Why are we obsessed with the 'Sex and the City' feud?
The Sex and the City franchise is dead, but the rumors of a feud between stars Sarah Jessica Parker (who was also a producer of the show and movies) and Kim Cattrall, that’s another story.
Not that the public will be disappointed. We’ve long been fascinated (dare we say delighted?) in any sort of proof that celebrities, especially female celebrities, are engaged in any sort of off-screen drama. This year’s popular Feud: Bette and Joan explored the Hollywood legend of the stormy relationship between Joan Crawford and Bette Davis, the alleged animosity between Taylor Swift and Katy Perry has spawned hit singles (on both sides), and Dwayne “The Rock” Johnson and his Fast and Furious co-star Tyrese Gibson are keeping fans’s interest with their shady social media posts.
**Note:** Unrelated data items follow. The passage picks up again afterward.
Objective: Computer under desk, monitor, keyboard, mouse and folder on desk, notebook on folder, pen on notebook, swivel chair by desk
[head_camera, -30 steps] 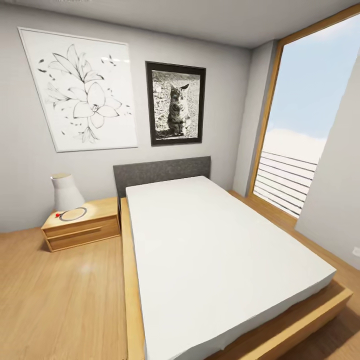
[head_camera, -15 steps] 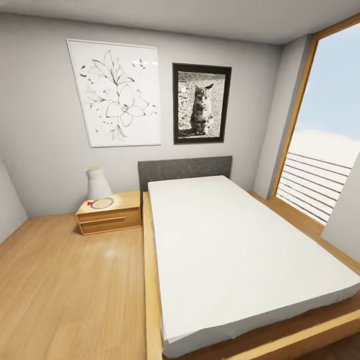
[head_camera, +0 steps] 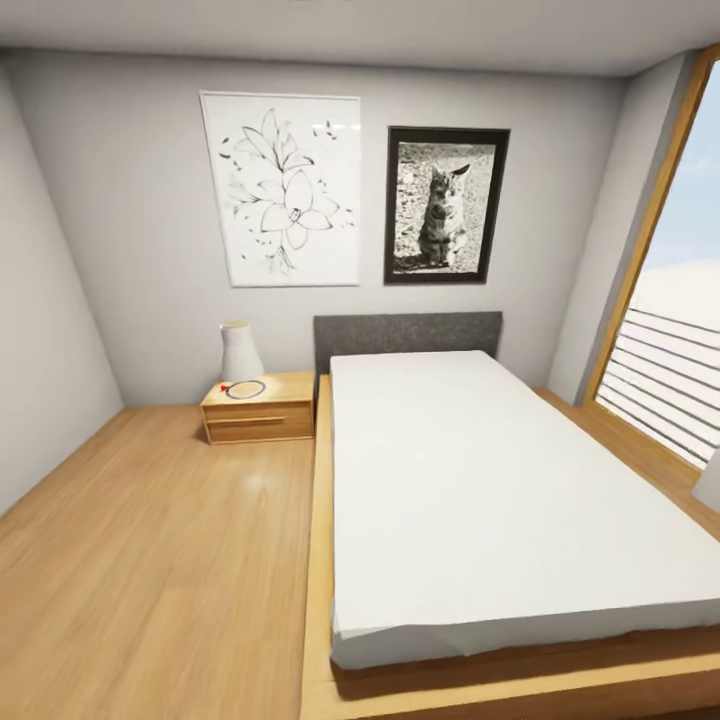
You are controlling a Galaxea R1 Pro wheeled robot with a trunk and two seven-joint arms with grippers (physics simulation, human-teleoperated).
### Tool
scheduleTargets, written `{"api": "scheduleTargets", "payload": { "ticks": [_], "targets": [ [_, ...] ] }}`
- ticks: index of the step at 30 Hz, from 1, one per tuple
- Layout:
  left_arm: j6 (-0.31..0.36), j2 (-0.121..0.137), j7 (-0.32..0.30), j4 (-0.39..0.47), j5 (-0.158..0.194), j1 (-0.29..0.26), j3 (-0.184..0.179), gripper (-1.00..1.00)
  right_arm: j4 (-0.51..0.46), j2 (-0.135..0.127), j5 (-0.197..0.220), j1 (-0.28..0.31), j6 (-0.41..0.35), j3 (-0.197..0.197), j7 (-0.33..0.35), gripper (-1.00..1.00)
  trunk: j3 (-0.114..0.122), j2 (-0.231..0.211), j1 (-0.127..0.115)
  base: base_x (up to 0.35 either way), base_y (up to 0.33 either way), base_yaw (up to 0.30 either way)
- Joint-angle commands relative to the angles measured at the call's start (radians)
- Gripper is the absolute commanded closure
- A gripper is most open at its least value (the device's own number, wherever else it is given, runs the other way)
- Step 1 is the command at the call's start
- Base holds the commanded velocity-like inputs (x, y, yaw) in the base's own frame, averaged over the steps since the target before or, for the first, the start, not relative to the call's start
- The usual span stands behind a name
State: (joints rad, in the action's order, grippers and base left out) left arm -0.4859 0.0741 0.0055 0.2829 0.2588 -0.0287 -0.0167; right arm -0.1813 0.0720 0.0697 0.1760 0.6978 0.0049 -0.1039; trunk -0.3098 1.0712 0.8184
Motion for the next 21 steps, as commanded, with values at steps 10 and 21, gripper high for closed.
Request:
{"api": "scheduleTargets", "payload": {
  "ticks": [10,21],
  "targets": [
    [-0.014,0.006,-0.007,0.008,0.091,-0.001,0.132,-1.00,-0.001,-0.001,0.010,0.000,0.004,-0.002,0.000,-1.00,-0.006,0.001,0.000,-0.057,-0.052,0.279],
    [-0.031,0.011,-0.009,0.007,0.118,-0.001,0.193,-1.00,-0.001,0.000,0.017,0.000,0.006,-0.008,-0.003,-1.00,-0.007,0.001,0.000,0.000,0.000,0.281]
  ]
}}
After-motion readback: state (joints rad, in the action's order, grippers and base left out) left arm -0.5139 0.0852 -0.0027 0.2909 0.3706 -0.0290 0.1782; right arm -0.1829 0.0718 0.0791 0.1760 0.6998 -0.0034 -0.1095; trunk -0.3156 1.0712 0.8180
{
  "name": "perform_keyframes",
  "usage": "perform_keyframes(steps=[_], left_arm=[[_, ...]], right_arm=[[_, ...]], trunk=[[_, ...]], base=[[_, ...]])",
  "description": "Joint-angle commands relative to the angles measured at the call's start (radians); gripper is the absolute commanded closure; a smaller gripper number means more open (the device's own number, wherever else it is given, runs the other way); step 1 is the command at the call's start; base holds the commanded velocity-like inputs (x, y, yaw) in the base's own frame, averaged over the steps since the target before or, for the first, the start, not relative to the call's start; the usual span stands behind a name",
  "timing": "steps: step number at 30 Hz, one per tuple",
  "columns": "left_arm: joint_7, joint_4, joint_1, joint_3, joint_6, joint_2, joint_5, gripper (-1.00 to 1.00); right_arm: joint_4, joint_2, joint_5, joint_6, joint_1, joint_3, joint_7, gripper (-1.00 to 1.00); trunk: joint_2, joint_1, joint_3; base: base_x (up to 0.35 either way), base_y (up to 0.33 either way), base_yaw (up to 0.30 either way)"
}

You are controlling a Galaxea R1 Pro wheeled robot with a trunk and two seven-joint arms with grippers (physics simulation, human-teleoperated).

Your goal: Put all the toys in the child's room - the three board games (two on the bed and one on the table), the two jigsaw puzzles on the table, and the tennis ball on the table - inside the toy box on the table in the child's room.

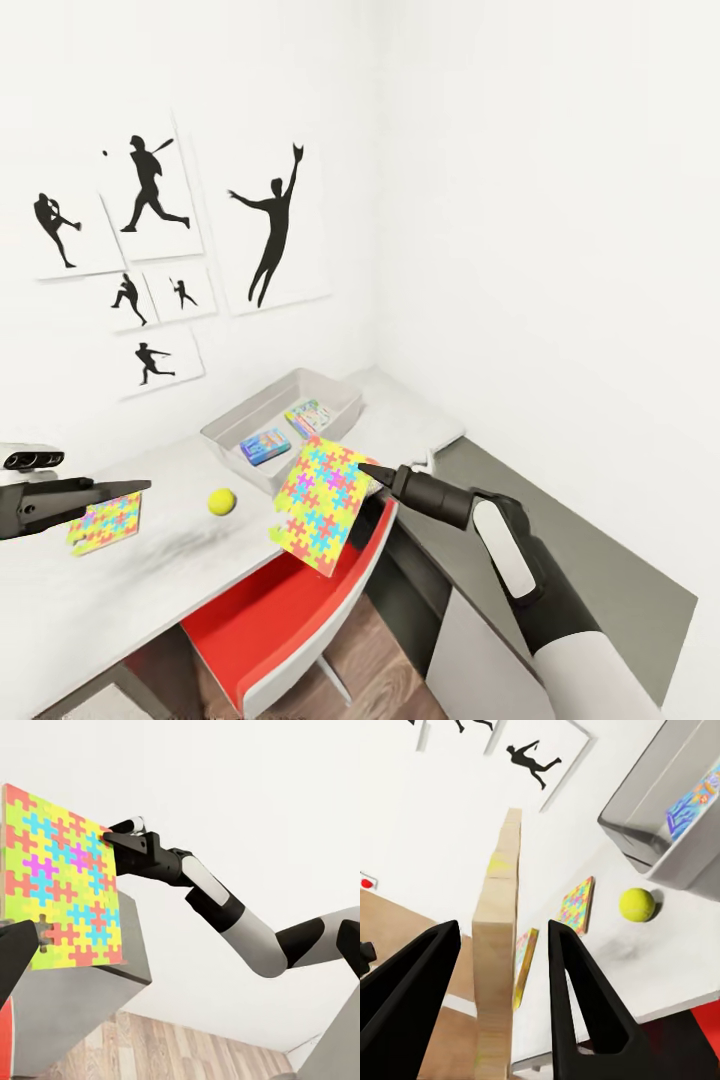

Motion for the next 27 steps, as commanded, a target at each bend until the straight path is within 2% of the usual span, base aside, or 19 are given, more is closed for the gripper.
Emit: perform_keyframes(steps=[1, 17, 27], left_arm=[[-0.004, 0.000, -0.001, 0.000, 0.011, 0.000, 0.000, -1.00], [-0.004, 0.000, 0.000, 0.000, 0.007, 0.000, 0.000, -1.00], [-0.004, 0.002, -0.001, 0.001, 0.006, 0.000, 0.000, -1.00]], right_arm=[[0.000, 0.000, -0.004, 0.007, -0.001, -0.001, 0.000, 1.00], [0.000, 0.000, -0.004, 0.008, -0.001, -0.001, 0.001, 1.00], [0.000, 0.000, -0.004, 0.008, -0.001, -0.002, 0.002, 1.00]], trunk=[[-0.002, 0.001, -0.002], [-0.002, 0.001, 0.006], [-0.002, 0.001, 0.006]], base=[[0.000, 0.000, 0.289], [0.133, 0.080, 0.288], [0.193, 0.063, 0.053]])
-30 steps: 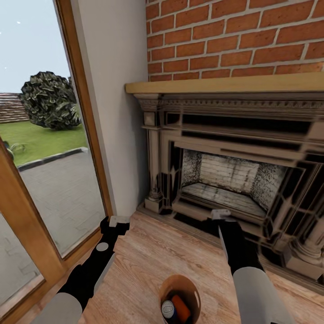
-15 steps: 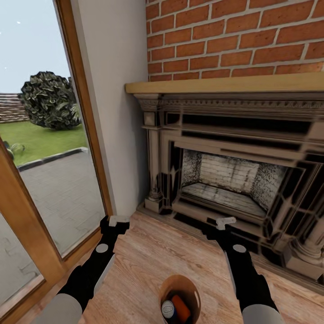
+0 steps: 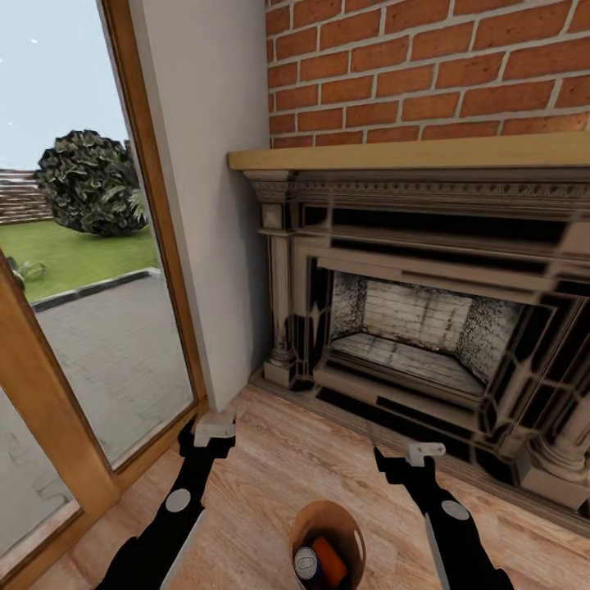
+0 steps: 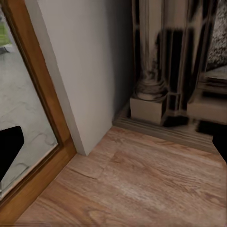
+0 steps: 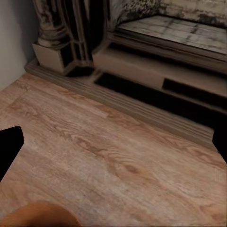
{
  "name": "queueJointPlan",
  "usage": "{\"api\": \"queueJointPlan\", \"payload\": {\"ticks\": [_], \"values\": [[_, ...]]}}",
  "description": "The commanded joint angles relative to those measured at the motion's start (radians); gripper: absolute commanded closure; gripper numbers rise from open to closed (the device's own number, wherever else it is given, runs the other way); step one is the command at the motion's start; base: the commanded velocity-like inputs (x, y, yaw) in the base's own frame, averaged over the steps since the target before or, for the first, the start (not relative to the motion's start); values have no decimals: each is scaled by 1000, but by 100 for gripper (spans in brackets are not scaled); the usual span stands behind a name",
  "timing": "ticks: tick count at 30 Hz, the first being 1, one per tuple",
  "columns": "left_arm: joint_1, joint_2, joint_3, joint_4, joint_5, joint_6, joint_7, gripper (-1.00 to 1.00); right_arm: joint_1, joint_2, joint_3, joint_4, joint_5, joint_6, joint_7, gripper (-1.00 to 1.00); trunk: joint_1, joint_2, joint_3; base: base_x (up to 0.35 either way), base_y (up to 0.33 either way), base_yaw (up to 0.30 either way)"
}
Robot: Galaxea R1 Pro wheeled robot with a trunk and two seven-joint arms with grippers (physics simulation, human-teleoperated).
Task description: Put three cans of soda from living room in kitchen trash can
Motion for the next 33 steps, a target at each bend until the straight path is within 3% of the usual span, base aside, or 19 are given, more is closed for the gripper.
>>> {"api": "queueJointPlan", "payload": {"ticks": [1, 8, 9, 11, 17, 19, 25, 33], "values": [[15, 1, 0, -10, 0, -3, 9, -100, 5, 0, -1, -1, -5, 0, 0, -100, 0, 0, 0, 0, 0, 0], [179, 10, 1, -55, -2, -59, 43, -100, 58, -1, -20, -30, -31, -5, 3, -100, 0, 0, 0, 0, 0, 0], [254, 12, 3, -54, -3, -118, 48, -100, 109, -1, -24, -70, -40, -29, 4, -100, 0, 0, 0, 0, 0, 0], [280, 15, 4, -47, -3, -147, 49, -100, 137, 0, -24, -88, -42, -37, 4, -100, 0, 0, 0, 0, 0, 0], [318, 42, 5, -3, -2, -245, 50, -100, 193, 0, -24, -115, -45, -64, 4, -100, 0, 0, 0, 0, 0, 0], [336, 61, 6, 49, 0, -315, 52, -100, 245, 0, -28, -121, -48, -137, 4, -100, 0, 0, 0, 0, 0, 0], [363, 68, 9, 129, 6, -411, 52, -100, 333, 0, -30, -121, -53, -266, 2, -100, -19, 35, 16, 0, 0, 0], [399, 71, 12, 205, 8, -486, 51, -100, 373, -1, -32, -108, -72, -306, 3, -100, -50, 91, 41, 0, 0, 0]]}}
In the case of the alleged Sex and the City feud, social media also played a role, as two of the franchise’s other actors, Willie Garson and Evan Handler, jumped into the fray. They were commenting on an interview that Cattrall gave to Piers Morgan this week, in which she said Parker “could have been nicer” and said her relationship with SJP feels like “a toxic relationship.” This came on the heels of Parker’s confirmation that Sex and the City 3 is a no-go, reportedly because the studio wasn’t willing to meet Cattrall’s terms. A rep for Parker declined to comment at the time.
Dear fans, because I’m “toxic”, I’m going to negotiate a contract for 6 months, not come to terms, then say I never wanted to do it anyway.
— Willie Garson (@WillieGarson) October 4, 2017
Arthur Markman, a professor of psychology at the University of Texas at Austin, says fans are pulled into these kind of stories because we feel like we know the people involved. Social media only adds to that feeling, because it often allows us to know things such as what their kids or pets look like and how they spend their downtime.
“Psychologically, while these people are strangers, they’re not really strangers. These are people that, particularly with a TV series, you’ve lived with these characters for years,” Markman, the co-author of Brain Briefs: Answers to the Most (and Least) Pressing Questions About Your Mind tells Yahoo. “It’s easy to see what sometimes gets called transference, where you now begin to believe that the actors themselves are taking on the qualities of these characters.” He adds, “It’s sort of like being fascinated by a feud that’s happening in the family.”
Just as the Sex and the City story resurfaced, Gibson steered attention back to his beef with The Rock by firing off another tweet, which is, of course, a development in their ongoing public display of disaffection in a world where every one’s movement is recorded on social media and, in the case of some celebs, is instantly seen by millions of followers. The feud cycle never stops.
“Before [social media], you didn’t complain in a place where a million people were going to hear you,” Markman said.
There’s something else, too. Although people generally understand how acting works, for some reason we tend to believe people are their characters.
“We like there to be some coherence in what we know about people,” Markman says. “And so whenever we find out that the people we know something about aren’t exactly like what we have assumed that they are from the public roles that they’ve taken on, that’s something that we pay a lot of attention to because we’re trying to make sense of it.”
Hence, why it might be easy to side with SJP (or against the perceived Samantha Jones) in a story like the one currently playing out about a series that ended more than 13 years ago.